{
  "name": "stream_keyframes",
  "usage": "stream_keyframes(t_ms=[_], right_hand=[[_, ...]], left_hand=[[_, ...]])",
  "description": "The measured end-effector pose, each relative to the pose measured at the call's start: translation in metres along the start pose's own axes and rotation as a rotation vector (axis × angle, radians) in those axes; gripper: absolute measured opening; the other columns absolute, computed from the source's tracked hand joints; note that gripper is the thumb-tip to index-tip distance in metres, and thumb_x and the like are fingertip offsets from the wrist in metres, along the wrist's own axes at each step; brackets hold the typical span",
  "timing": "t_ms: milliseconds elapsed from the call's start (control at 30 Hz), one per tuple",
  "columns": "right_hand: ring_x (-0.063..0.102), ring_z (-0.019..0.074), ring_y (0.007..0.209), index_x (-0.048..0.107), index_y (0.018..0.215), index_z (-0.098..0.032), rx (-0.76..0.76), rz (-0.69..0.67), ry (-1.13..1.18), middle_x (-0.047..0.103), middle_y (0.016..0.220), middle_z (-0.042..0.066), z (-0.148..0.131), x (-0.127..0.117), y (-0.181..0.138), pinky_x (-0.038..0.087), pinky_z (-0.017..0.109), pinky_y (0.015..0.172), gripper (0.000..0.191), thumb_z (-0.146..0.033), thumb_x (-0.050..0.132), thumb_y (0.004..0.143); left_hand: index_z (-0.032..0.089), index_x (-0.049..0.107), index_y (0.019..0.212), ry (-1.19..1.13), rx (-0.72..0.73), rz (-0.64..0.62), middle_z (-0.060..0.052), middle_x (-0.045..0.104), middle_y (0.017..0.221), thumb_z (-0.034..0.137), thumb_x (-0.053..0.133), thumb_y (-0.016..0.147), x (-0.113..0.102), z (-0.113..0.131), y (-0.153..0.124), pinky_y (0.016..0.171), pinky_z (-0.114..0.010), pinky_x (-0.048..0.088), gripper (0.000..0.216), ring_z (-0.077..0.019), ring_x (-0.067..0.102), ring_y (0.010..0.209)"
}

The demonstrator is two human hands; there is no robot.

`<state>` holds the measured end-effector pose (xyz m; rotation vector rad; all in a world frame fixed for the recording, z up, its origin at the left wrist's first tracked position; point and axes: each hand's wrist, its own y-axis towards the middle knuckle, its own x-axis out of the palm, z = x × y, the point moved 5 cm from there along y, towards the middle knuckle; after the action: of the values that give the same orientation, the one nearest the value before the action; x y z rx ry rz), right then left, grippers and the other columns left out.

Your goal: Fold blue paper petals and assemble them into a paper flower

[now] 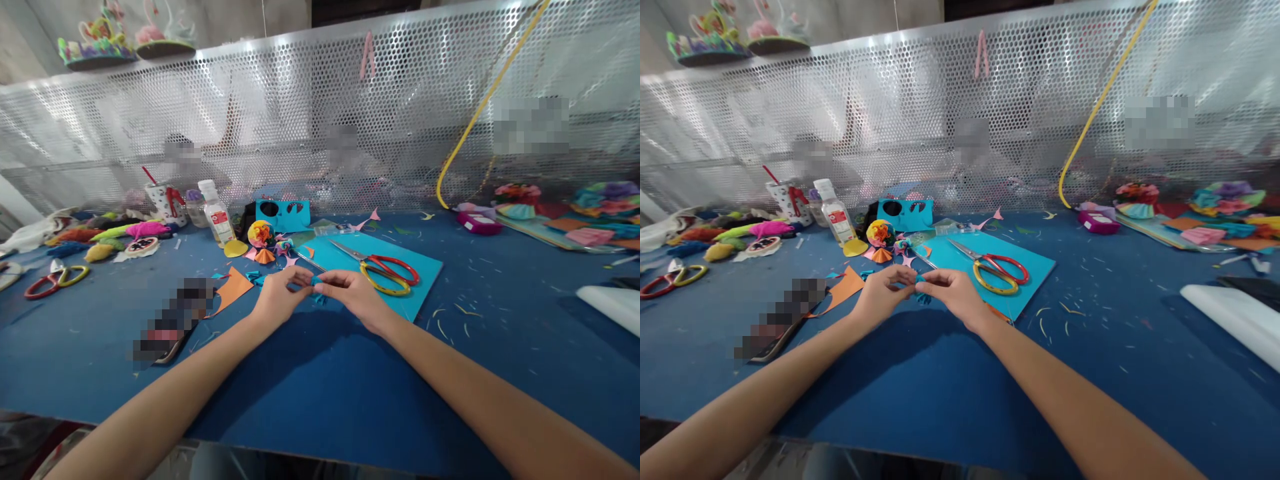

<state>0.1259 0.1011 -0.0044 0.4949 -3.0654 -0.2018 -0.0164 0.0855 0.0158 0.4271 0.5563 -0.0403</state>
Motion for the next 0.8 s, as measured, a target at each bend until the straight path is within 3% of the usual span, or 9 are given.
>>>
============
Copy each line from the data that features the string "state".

** Response below **
`<state>` holds the measured end-effector pose (xyz m; rotation vector rad; all in a world frame fixed for the recording, z up, its origin at the left wrist's first tracked position; point and axes: each hand's wrist, its own y-axis towards the middle knuckle, its own x-axis out of the palm, z = x × y, the point moved 5 cm from there along y, towards the middle knuckle; after the action: of the values that give the same orientation, the one nearest the value before the action; x y z rx ry rz), right then left, grippers and the other columns left out.
<state>0.1259 0.1011 -0.0044 0.4949 -3.0654 -0.2018 -0.0164 0.0855 0.0158 0.4271 0.5563 -0.0403</state>

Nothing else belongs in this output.